## Collected data:
···

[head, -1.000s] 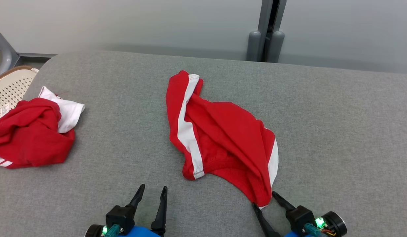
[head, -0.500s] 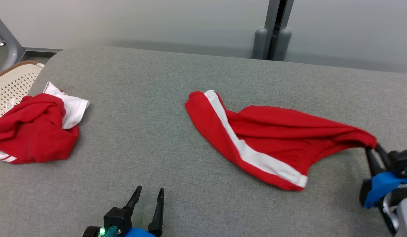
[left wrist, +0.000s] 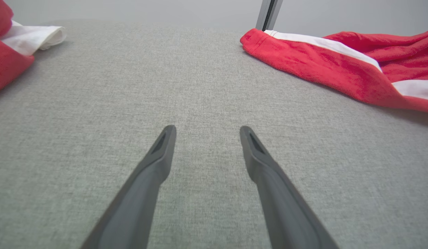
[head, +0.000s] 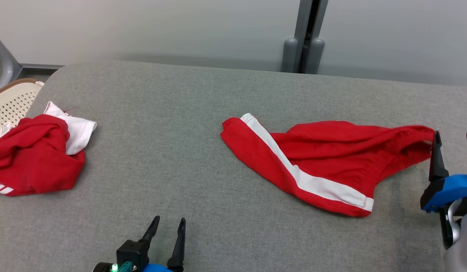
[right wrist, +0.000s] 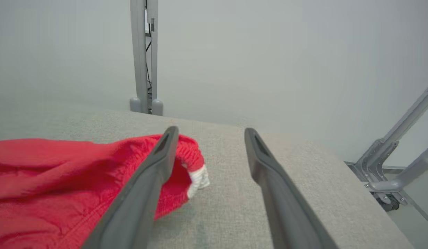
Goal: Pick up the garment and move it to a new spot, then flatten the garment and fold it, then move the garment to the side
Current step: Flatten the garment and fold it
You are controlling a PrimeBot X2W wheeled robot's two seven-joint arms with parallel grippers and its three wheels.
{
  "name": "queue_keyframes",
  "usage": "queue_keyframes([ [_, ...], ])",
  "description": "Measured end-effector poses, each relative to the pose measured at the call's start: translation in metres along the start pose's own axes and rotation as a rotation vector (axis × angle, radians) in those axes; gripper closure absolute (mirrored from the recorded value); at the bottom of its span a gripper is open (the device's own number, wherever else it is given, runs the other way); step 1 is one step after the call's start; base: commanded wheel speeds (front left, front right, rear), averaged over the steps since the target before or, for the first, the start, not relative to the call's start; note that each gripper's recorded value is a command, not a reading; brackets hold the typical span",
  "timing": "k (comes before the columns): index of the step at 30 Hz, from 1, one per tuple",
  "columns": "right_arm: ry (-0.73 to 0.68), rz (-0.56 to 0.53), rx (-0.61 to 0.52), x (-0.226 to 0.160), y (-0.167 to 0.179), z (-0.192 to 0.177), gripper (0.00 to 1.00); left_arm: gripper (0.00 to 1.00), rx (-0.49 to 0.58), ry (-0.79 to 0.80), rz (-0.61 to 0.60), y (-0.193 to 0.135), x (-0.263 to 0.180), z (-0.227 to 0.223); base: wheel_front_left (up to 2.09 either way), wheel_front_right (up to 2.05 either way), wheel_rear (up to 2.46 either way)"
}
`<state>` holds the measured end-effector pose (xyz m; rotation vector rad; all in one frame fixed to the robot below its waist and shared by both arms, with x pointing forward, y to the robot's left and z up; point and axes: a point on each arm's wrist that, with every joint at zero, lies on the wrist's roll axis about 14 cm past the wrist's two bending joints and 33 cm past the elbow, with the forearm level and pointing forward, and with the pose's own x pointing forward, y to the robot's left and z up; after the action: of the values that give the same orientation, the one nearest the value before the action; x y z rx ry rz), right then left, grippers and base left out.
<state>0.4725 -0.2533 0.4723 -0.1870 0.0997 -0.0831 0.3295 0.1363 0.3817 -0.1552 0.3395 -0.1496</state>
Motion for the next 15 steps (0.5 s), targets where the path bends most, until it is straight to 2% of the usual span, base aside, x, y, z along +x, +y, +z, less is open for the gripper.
queue_keyframes([
  [2, -0.041, -0.032, 0.045, -0.007, -0.002, 0.009, 0.0, 0.0, -0.003, -0.001, -0.007, -0.002, 0.001, 0.0, 0.0, 0.0, 0.0],
  [5, -0.02, -0.05, 0.074, -0.026, -0.003, -0.003, 0.0, 0.0, 0.001, -0.013, -0.024, -0.007, 0.003, 0.004, 0.0, 0.0, 0.0],
  [11, -0.016, -0.011, 0.143, -0.049, 0.015, -0.011, 0.0, 0.0, 0.009, -0.052, -0.047, -0.013, 0.009, 0.018, 0.0, 0.0, 0.0],
  [15, 0.008, 0.06, 0.179, -0.066, 0.039, -0.021, 0.0, 0.0, 0.006, -0.094, -0.074, -0.021, 0.021, 0.035, 0.0, 0.0, 0.0],
])
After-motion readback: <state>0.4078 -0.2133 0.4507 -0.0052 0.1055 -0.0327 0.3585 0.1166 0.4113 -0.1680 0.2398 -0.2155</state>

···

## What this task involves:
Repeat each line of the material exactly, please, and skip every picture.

## Exercise result:
[head, -1.000s] 
[head, -0.500s] 
[left wrist, +0.000s] 
[head, +0.000s] 
[right wrist, +0.000s] 
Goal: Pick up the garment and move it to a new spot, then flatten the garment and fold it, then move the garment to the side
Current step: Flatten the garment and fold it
You are controlling a PrimeBot X2W wheeled robot's two seven-joint arms with parallel grippers and its three wheels.
{
  "name": "queue_keyframes",
  "usage": "queue_keyframes([ [_, ...], ])",
  "description": "Measured end-effector poses, each relative to the pose measured at the call's start: translation in metres along the start pose's own axes and rotation as a rotation vector (axis × angle, radians) in those axes; gripper closure absolute (mirrored from the recorded value); at the bottom of its span a gripper is open (the device's own number, wherever else it is given, runs the other way); step 1 is one step after the call's start; base: commanded wheel speeds (front left, front right, rear), averaged over the steps since the target before or, for the first, the start, not relative to the call's start; note that each gripper's recorded value is a command, not a reading; brackets hold the typical span",
  "timing": "k (comes before the columns): index of the step at 30 Hz, from 1, one per tuple",
  "columns": "right_arm: ry (-0.73 to 0.68), rz (-0.56 to 0.53), rx (-0.61 to 0.52), x (-0.226 to 0.160), y (-0.167 to 0.179), z (-0.192 to 0.177), gripper (0.00 to 1.00); left_arm: gripper (0.00 to 1.00), rx (-0.49 to 0.58), ry (-0.79 to 0.80), rz (-0.61 to 0.60), y (-0.193 to 0.135), x (-0.263 to 0.180), z (-0.227 to 0.223); base: wheel_front_left (up to 2.09 either way), wheel_front_right (up to 2.05 either way), wheel_rear (up to 2.46 either way)"
}
`<state>` holds the measured end-effector pose (xyz m; rotation vector rad; all in one frame fixed to the robot below its waist and shared by both arms, with x pointing forward, y to the robot's left and z up; point and axes: a point on each arm's wrist that, with every joint at zero, lies on the wrist's roll axis about 14 cm past the wrist's two bending joints and 33 cm past the elbow, with the forearm level and pointing forward, and with the pose's own x pointing forward, y to the robot's left and z up; after the action: of the values that give the same orientation, the one nearest the value before the action; x y z rx ry rz), right then left, grippers and base left out.
<state>0.4725 -0.2533 0.4723 -0.1870 0.0997 -0.0831 0.3295 0.1363 0.3817 -0.1552 0.3395 -0.1496</state>
Motion for the next 15 steps (0.5 s), targets where the path bends most, until it is straight to 2% of the usual span, base aside, x, y, z along +x, +y, +z, less is open for the gripper.
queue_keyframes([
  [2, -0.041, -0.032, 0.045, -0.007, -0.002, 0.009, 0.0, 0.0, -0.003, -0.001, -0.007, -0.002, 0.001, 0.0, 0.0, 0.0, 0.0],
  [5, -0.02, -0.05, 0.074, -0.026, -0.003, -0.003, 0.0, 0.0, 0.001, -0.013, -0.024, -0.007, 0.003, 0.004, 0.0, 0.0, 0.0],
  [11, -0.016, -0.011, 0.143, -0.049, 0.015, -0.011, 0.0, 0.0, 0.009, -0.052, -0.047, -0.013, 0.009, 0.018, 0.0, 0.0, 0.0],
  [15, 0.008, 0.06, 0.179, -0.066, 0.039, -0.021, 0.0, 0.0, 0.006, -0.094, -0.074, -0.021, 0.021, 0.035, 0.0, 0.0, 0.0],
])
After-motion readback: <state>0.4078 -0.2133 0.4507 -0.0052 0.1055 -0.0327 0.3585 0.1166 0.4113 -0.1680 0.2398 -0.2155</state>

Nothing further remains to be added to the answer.